• About this task
As an exercise, transcribe the data below in full and exactly, omitting pictures.

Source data
☆ ☆ ☆ ☆ ☆ ☆ ☆

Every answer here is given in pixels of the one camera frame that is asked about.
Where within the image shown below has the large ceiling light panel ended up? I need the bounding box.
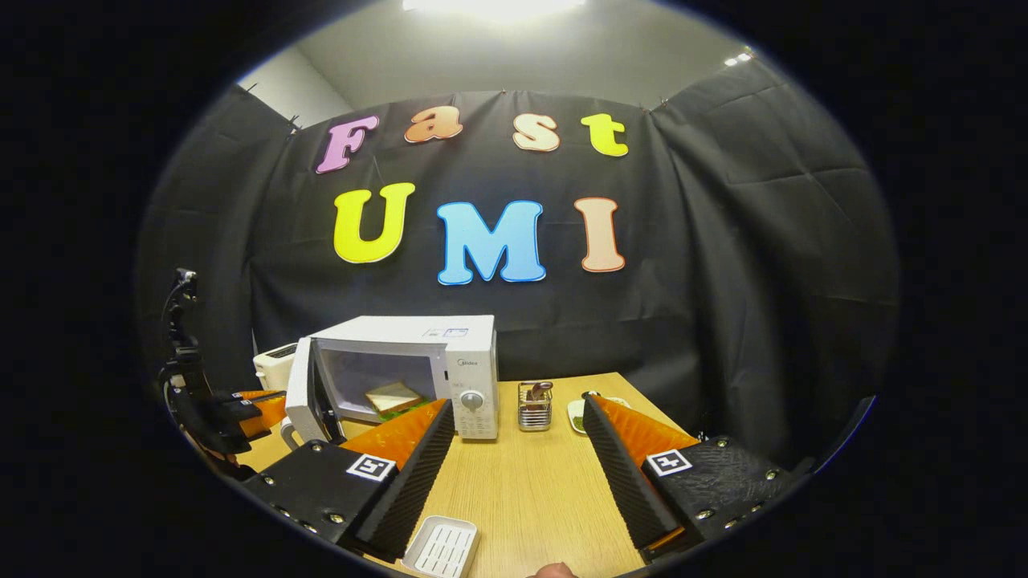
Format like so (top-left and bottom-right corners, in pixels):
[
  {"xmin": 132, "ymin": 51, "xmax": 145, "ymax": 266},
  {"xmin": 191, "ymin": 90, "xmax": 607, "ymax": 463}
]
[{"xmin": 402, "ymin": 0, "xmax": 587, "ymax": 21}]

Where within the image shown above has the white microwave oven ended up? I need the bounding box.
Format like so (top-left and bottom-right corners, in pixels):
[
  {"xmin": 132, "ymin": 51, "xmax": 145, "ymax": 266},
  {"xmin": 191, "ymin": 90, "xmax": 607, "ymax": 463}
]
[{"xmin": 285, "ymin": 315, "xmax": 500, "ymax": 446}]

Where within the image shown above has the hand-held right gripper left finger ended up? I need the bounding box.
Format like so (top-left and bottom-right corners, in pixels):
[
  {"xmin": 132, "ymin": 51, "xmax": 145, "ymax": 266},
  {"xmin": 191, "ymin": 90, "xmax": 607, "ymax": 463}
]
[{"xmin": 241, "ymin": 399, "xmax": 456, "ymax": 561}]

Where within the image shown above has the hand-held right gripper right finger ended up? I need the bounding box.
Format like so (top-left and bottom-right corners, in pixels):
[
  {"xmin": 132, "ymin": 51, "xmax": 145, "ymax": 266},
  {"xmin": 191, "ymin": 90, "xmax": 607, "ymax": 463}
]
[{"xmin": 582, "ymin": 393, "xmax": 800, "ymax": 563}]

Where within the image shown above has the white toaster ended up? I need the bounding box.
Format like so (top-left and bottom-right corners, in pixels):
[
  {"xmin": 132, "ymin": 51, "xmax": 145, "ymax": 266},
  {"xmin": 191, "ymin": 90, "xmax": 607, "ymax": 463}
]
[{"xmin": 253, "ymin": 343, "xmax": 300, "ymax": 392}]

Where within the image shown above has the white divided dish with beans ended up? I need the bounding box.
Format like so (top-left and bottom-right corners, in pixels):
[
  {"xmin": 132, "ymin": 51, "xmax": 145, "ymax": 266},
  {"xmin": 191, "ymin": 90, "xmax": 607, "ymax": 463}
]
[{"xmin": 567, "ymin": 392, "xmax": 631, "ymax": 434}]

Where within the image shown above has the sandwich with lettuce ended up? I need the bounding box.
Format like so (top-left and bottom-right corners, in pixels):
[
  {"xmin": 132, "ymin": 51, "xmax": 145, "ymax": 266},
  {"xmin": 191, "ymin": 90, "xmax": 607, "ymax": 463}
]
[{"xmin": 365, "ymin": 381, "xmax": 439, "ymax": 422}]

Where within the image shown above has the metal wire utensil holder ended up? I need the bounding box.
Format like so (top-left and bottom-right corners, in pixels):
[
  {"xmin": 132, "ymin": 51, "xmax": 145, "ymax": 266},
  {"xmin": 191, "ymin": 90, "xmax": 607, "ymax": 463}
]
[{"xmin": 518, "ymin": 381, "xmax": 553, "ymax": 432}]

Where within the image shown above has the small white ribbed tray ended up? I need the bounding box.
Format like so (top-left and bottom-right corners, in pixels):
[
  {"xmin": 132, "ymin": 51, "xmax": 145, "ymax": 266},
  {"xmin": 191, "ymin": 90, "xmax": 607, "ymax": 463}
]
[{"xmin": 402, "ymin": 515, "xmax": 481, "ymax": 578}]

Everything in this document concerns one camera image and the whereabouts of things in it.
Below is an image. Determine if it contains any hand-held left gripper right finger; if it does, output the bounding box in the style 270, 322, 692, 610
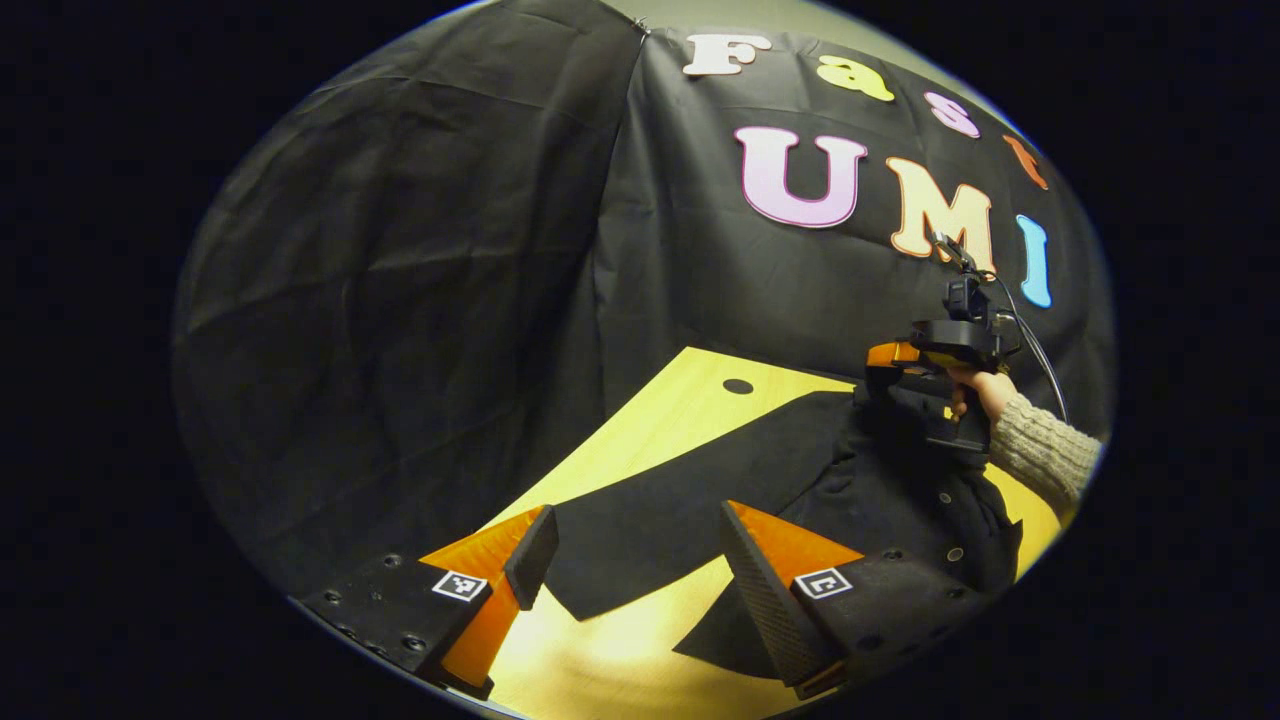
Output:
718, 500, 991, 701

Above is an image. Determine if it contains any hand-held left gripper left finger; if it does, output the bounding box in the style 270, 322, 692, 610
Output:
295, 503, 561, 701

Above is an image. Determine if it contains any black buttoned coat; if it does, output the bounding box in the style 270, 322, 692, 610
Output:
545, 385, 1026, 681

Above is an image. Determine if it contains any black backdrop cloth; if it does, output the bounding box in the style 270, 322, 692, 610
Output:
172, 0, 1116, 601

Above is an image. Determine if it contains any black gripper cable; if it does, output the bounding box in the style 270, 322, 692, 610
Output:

☆ ☆ ☆ ☆ ☆ ☆ ☆

• Finished task
Every answer here is given in pixels of the one camera frame that is asked about.
Where within the image shown below has the large ceiling light panel ended up? I need the bounding box.
Format like so (top-left and bottom-right corners, in pixels):
[
  {"xmin": 132, "ymin": 51, "xmax": 145, "ymax": 266},
  {"xmin": 191, "ymin": 90, "xmax": 607, "ymax": 463}
]
[{"xmin": 402, "ymin": 0, "xmax": 587, "ymax": 21}]

Where within the image shown above has the white microwave oven ended up? I need the bounding box.
Format like so (top-left and bottom-right corners, in pixels):
[
  {"xmin": 132, "ymin": 51, "xmax": 145, "ymax": 266},
  {"xmin": 191, "ymin": 90, "xmax": 607, "ymax": 463}
]
[{"xmin": 285, "ymin": 315, "xmax": 500, "ymax": 446}]

Where within the image shown above has the hand-held right gripper left finger ended up? I need the bounding box.
Format like so (top-left and bottom-right corners, in pixels):
[
  {"xmin": 132, "ymin": 51, "xmax": 145, "ymax": 266},
  {"xmin": 191, "ymin": 90, "xmax": 607, "ymax": 463}
]
[{"xmin": 241, "ymin": 399, "xmax": 456, "ymax": 561}]

Where within the image shown above has the hand-held right gripper right finger ended up? I need the bounding box.
Format like so (top-left and bottom-right corners, in pixels):
[
  {"xmin": 132, "ymin": 51, "xmax": 145, "ymax": 266},
  {"xmin": 191, "ymin": 90, "xmax": 607, "ymax": 463}
]
[{"xmin": 582, "ymin": 393, "xmax": 800, "ymax": 563}]

Where within the image shown above has the white toaster ended up? I need the bounding box.
Format like so (top-left and bottom-right corners, in pixels):
[
  {"xmin": 132, "ymin": 51, "xmax": 145, "ymax": 266},
  {"xmin": 191, "ymin": 90, "xmax": 607, "ymax": 463}
]
[{"xmin": 253, "ymin": 343, "xmax": 300, "ymax": 392}]

Where within the image shown above has the white divided dish with beans ended up? I need the bounding box.
Format like so (top-left and bottom-right corners, in pixels):
[
  {"xmin": 132, "ymin": 51, "xmax": 145, "ymax": 266},
  {"xmin": 191, "ymin": 90, "xmax": 607, "ymax": 463}
]
[{"xmin": 567, "ymin": 392, "xmax": 631, "ymax": 434}]

Where within the image shown above has the sandwich with lettuce ended up? I need the bounding box.
Format like so (top-left and bottom-right corners, in pixels):
[
  {"xmin": 132, "ymin": 51, "xmax": 145, "ymax": 266},
  {"xmin": 191, "ymin": 90, "xmax": 607, "ymax": 463}
]
[{"xmin": 365, "ymin": 381, "xmax": 439, "ymax": 422}]

Where within the image shown above has the metal wire utensil holder ended up? I need the bounding box.
Format like so (top-left and bottom-right corners, in pixels):
[
  {"xmin": 132, "ymin": 51, "xmax": 145, "ymax": 266},
  {"xmin": 191, "ymin": 90, "xmax": 607, "ymax": 463}
]
[{"xmin": 518, "ymin": 381, "xmax": 553, "ymax": 432}]

Where within the image shown above has the small white ribbed tray ended up? I need the bounding box.
Format like so (top-left and bottom-right corners, in pixels):
[
  {"xmin": 132, "ymin": 51, "xmax": 145, "ymax": 266},
  {"xmin": 191, "ymin": 90, "xmax": 607, "ymax": 463}
]
[{"xmin": 402, "ymin": 515, "xmax": 481, "ymax": 578}]

Everything in this document concerns one camera image and the whereabouts of things in it.
Below is an image. Determine if it contains any hand-held left gripper right finger; if it does, output the bounding box in the style 270, 322, 692, 610
Output:
718, 500, 991, 701

Above is an image. Determine if it contains any hand-held left gripper left finger; if it does, output the bounding box in the style 270, 322, 692, 610
Output:
295, 503, 561, 701

Above is an image. Determine if it contains any black buttoned coat; if it does, output the bounding box in the style 270, 322, 692, 610
Output:
545, 385, 1026, 681

Above is an image. Determine if it contains any black backdrop cloth; if it does, output the bounding box in the style 270, 322, 692, 610
Output:
172, 0, 1116, 601

Above is an image. Determine if it contains any black gripper cable; if it does, output the bounding box in the style 270, 322, 692, 610
Output:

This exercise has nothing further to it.